**Task directions**
From the first line to the last, set down the material exactly and drop every picture.

====

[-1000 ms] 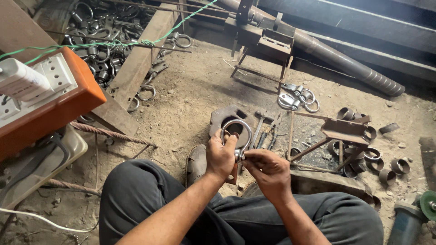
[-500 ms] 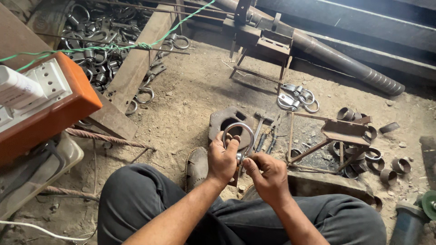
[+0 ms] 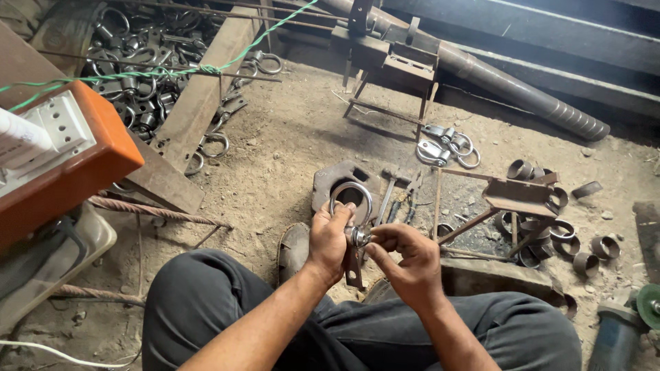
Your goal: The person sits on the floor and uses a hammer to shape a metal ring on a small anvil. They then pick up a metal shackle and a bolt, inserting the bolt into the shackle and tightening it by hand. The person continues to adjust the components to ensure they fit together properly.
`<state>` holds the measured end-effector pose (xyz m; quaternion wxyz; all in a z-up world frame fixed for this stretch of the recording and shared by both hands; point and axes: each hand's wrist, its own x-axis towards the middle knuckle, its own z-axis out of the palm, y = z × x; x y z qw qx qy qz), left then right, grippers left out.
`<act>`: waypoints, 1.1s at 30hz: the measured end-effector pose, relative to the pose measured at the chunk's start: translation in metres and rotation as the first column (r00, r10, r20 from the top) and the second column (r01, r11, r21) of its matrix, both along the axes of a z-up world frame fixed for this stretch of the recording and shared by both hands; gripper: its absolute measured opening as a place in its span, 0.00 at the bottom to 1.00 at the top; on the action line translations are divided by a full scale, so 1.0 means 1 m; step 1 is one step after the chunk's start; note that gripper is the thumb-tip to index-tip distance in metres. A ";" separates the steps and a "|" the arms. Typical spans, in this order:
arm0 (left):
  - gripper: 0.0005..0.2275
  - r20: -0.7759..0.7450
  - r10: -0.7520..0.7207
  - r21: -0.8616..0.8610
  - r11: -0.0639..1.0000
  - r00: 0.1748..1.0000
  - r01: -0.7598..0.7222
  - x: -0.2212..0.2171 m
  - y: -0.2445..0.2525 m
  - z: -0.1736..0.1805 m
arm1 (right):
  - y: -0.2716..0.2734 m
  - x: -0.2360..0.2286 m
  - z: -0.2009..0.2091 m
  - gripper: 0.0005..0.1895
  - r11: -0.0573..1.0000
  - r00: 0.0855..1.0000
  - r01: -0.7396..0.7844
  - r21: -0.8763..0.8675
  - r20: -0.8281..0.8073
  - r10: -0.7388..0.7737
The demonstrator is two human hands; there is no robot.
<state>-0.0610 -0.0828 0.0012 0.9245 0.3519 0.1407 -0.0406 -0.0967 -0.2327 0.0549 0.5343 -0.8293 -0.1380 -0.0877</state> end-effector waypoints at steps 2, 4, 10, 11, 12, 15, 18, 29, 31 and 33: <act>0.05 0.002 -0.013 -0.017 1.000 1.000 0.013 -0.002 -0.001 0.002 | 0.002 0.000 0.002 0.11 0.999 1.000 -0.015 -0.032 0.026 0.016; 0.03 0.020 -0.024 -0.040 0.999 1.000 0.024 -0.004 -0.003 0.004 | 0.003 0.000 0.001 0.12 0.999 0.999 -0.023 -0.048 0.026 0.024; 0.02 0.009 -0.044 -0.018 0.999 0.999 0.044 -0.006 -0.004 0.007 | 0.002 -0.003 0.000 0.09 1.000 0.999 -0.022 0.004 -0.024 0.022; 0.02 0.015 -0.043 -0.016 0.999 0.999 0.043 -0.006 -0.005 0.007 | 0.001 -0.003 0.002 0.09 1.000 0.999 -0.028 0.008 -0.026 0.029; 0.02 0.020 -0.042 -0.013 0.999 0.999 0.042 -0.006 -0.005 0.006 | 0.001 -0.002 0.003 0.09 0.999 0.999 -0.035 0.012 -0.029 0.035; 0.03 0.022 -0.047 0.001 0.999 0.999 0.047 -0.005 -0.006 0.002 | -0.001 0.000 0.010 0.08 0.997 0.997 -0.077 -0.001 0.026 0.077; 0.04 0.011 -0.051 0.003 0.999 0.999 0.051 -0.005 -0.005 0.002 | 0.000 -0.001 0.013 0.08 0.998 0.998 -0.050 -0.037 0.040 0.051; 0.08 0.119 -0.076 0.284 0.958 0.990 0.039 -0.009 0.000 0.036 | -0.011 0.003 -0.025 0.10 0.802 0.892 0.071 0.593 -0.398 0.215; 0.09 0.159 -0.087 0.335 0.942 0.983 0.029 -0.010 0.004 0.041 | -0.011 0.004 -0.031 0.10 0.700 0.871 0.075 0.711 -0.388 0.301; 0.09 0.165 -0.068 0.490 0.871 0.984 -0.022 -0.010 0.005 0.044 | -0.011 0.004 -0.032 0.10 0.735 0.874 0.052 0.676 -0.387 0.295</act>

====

**Solution to this task**
[-1000 ms] 
[-500 ms] 
[+0 ms] 
Your goal: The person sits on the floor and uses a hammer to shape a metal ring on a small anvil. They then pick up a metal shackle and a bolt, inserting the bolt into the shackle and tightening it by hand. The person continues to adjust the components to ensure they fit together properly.
`<state>` holds the measured end-effector pose (xyz m; quaternion wxyz; all in a z-up world frame fixed for this stretch of the recording and shared by both hands; point and axes: each hand's wrist, its own x-axis towards the middle knuckle, its own z-axis out of the palm, y = z × x; x y z qw qx qy qz), left then right, grippers left out.
`<act>`: waypoints, 1.1s at 30hz: the measured end-effector pose, relative to the pose measured at the chunk's start: translation in metres and rotation as the first column (r00, r10, r20 from the top) and the second column (r01, r11, r21) of its matrix, both along the axes of a z-up world frame fixed for this stretch of the recording and shared by both hands; gripper: its absolute measured opening as a place in its span, 0.00 at the bottom to 1.00 at the top; on the action line translations are divided by a full scale, so 1.0 means 1 m; step 1 is one step after the chunk's start; note that gripper is the thumb-tip to index-tip distance in metres. A ";" separates the steps and a "|" the arms. Typical spans, in this order:
arm0 (left):
  - gripper: 0.0005..0.2275
  - r20: -0.7759..0.7450
  - r10: -0.7520..0.7207
  - r21: -0.8616..0.8610
  - r11: -0.0639..1.0000
  - r00: 0.1748..1.0000
  - r01: -0.7598..0.7222
  - x: -0.2212..0.2171 m
  - y: -0.2445..0.2525 m
  - z: -0.1736..0.1805 m
arm1 (right):
  - y: -0.2716..0.2734 m
  - x: -0.2360..0.2286 m
  - z: -0.2009..0.2091 m
  - gripper: 0.0005..0.1895
  - r11: -0.0573..1.0000
  - r00: 0.0855..1.0000
  - r01: -0.7396..0.7844
  - r21: -0.8763..0.8675
  - r20: -0.8281..0.8073
  - r10: -0.7388..0.7737
The demonstrator is two human hands; there is no robot.
<state>-0.0610 -0.0828 0.0012 0.9245 0.3519 0.1407 -0.0406 -0.0967 -0.2327 0.0549 0.5343 -0.8293 -0.1380 -0.0877</state> end-effector waypoints at steps 2, 4, 10, 11, 12, 15, 18, 29, 31 and 33: <act>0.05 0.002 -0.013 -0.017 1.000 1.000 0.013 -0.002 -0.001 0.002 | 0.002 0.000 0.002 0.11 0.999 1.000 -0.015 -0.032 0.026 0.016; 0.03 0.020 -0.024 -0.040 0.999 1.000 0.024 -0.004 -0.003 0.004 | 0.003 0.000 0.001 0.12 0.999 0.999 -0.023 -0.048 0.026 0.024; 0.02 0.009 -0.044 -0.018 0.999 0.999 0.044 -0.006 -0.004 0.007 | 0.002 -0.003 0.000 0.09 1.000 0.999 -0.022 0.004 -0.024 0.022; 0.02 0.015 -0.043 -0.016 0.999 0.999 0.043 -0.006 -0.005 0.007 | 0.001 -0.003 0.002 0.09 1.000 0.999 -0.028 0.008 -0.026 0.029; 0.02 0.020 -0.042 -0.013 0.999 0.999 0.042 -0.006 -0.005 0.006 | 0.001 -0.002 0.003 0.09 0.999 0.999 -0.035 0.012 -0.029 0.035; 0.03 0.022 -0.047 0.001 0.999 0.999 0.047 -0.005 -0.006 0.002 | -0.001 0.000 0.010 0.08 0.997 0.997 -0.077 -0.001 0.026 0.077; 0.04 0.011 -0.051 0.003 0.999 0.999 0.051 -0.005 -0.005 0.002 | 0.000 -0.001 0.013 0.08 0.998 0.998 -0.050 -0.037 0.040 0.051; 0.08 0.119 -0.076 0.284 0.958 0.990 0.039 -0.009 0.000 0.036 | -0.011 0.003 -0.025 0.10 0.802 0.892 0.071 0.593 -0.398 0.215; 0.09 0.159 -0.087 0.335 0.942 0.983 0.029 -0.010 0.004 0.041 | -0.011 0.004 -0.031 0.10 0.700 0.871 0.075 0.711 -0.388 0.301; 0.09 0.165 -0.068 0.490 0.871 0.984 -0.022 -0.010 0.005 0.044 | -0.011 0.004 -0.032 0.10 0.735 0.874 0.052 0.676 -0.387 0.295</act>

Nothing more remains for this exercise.